Scooting along in traffic, we come to know that some people like to use their brakes more than their accelerator. They are a bit more cautious. They planned ahead and take their time. They are not going to risk their lives, or that of anyone else, in making up for “lost time” on the way to the grocery. How can these drivers not be loved?
Still, others — who like to use their accelerator more than their brakes — might argue the reverse. “Don’t these slowpokes have anything better to do?” While they may be taking their time, they are also taking ours, so the argument goes. Productive people don’t waste time plodding along. There is nothing wrong with living a full life. There is nothing wrong with moving a little more deliberately through space. These good people are making the best of every moment. How can they not be loved?

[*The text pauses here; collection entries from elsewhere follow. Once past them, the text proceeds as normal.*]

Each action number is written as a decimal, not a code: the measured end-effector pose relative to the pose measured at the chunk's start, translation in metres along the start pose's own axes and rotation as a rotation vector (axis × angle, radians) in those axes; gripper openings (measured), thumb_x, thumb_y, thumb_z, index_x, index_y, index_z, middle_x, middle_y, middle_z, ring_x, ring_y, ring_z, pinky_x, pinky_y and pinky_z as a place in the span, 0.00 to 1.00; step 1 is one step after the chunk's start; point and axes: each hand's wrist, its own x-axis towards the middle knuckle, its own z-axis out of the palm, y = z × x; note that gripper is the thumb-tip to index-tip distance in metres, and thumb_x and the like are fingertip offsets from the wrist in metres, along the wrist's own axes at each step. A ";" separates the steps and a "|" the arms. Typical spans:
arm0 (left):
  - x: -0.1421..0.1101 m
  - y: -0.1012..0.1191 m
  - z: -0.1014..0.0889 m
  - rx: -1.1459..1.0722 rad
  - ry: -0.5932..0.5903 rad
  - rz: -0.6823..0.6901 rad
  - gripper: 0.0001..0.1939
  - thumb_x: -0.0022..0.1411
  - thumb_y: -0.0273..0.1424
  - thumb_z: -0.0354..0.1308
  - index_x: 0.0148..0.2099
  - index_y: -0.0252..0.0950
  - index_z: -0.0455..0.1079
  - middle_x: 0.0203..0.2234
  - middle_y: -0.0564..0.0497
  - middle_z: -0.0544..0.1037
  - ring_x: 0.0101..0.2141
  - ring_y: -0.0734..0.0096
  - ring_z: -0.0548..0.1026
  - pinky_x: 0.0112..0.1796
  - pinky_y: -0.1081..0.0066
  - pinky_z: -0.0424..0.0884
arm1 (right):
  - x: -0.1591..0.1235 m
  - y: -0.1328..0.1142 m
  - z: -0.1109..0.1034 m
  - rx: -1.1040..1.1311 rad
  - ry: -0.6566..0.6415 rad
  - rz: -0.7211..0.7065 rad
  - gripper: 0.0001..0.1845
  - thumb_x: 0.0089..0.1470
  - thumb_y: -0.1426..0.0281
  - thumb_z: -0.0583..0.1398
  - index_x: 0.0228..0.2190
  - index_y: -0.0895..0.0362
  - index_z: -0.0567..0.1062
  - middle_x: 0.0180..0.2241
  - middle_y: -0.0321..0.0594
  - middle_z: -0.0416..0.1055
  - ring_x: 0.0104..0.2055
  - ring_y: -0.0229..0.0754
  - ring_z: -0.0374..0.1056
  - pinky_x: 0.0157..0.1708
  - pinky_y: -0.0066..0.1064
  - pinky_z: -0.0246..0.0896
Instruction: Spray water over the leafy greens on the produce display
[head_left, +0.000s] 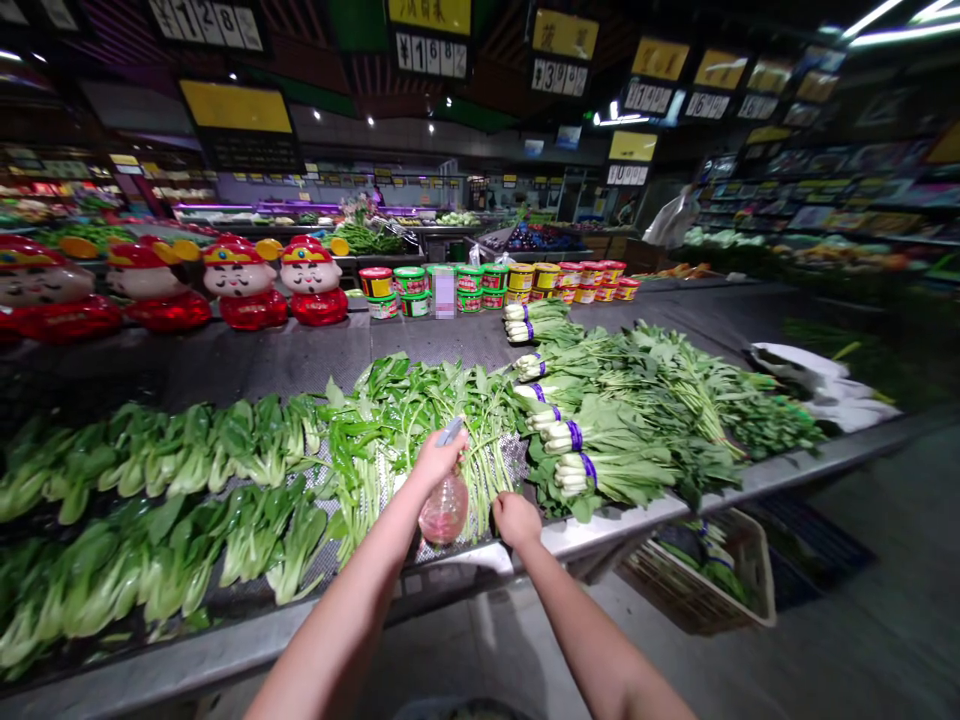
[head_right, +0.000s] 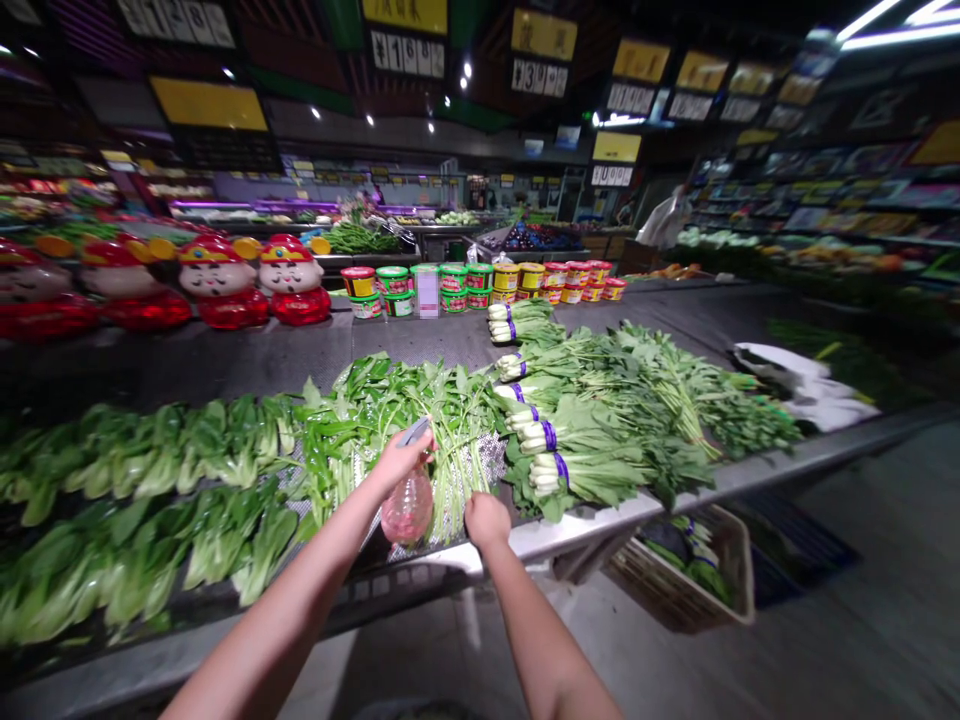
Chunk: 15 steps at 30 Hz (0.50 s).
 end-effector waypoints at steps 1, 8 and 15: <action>-0.001 -0.001 -0.001 -0.009 -0.007 -0.010 0.17 0.55 0.44 0.57 0.28 0.34 0.68 0.21 0.51 0.73 0.20 0.76 0.69 0.23 0.75 0.67 | 0.000 0.000 0.000 -0.001 -0.001 0.002 0.19 0.59 0.64 0.46 0.33 0.55 0.76 0.37 0.46 0.76 0.39 0.41 0.71 0.37 0.28 0.58; -0.016 -0.008 -0.008 -0.001 0.023 -0.122 0.17 0.55 0.44 0.57 0.30 0.33 0.67 0.20 0.51 0.72 0.18 0.77 0.68 0.21 0.75 0.66 | -0.002 -0.002 -0.003 -0.009 -0.025 0.022 0.20 0.59 0.65 0.46 0.33 0.56 0.76 0.38 0.46 0.76 0.39 0.42 0.71 0.38 0.28 0.59; -0.020 0.000 -0.023 0.059 0.066 -0.114 0.14 0.56 0.40 0.59 0.31 0.32 0.69 0.23 0.51 0.73 0.21 0.76 0.70 0.25 0.73 0.69 | -0.004 -0.004 -0.007 -0.029 -0.050 0.032 0.20 0.59 0.65 0.46 0.34 0.56 0.76 0.38 0.46 0.75 0.40 0.42 0.71 0.38 0.29 0.59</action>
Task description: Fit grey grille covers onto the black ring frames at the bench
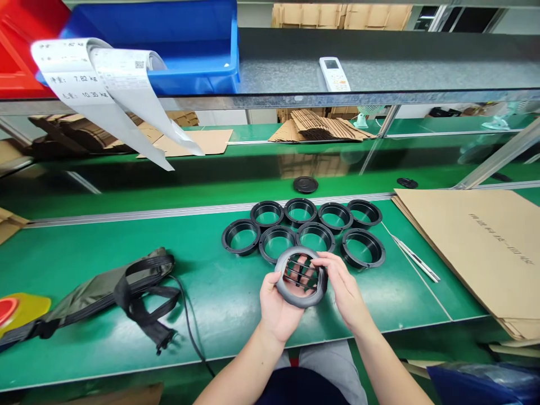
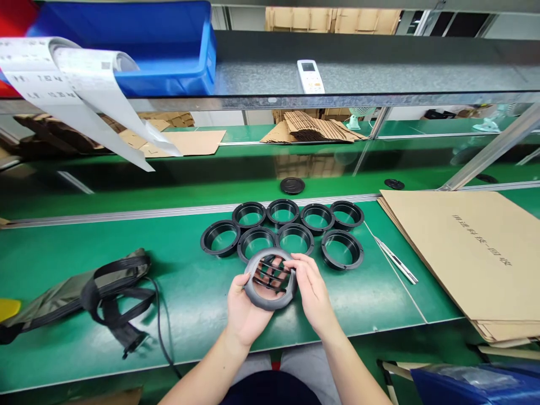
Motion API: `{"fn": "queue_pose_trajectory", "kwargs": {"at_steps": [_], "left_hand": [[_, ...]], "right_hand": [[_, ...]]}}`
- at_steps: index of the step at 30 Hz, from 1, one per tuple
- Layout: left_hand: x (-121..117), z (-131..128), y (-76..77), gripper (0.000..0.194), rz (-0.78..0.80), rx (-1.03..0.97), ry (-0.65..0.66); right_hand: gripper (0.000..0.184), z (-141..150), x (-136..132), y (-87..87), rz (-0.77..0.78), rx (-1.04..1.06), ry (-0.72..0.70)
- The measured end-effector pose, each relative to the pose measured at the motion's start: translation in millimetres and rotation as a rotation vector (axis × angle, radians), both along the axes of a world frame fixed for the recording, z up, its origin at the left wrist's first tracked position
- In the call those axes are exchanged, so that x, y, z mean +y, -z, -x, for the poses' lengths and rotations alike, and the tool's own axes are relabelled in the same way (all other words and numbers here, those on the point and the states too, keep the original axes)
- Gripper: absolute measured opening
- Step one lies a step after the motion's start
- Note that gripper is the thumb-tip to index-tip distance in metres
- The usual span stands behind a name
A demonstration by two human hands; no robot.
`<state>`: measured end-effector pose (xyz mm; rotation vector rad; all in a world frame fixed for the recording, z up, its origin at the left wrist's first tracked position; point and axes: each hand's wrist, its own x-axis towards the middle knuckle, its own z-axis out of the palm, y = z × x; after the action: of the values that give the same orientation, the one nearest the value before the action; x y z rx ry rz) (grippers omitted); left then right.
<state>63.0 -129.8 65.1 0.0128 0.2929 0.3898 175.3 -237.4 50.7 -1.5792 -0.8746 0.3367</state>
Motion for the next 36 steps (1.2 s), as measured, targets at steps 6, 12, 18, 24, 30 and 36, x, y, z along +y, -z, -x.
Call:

The challenge, of course, is that we all share the same streets. Sometimes, we even share an office, home, or bed with one decidedly in the opposite camp from our own. Sure, we can make it all work. Each of us, in certain conditions, use both the gas and the brake pedals. But mostly, we tend to deploy the one most closely aligned with our perspective on life. Are we likely to accelerate into traffic or hold back, reticent because of the risk? Even as we make our own choices, are we also imposing our views on those who share the road with us? Are we that certain of our justification?
As a society, we’ve set some boundaries around it all through myriad regulations, codes and enforcement mechanisms. But mostly, we just have to figure out how to share. Accelerator or brakes, do we leave room for others?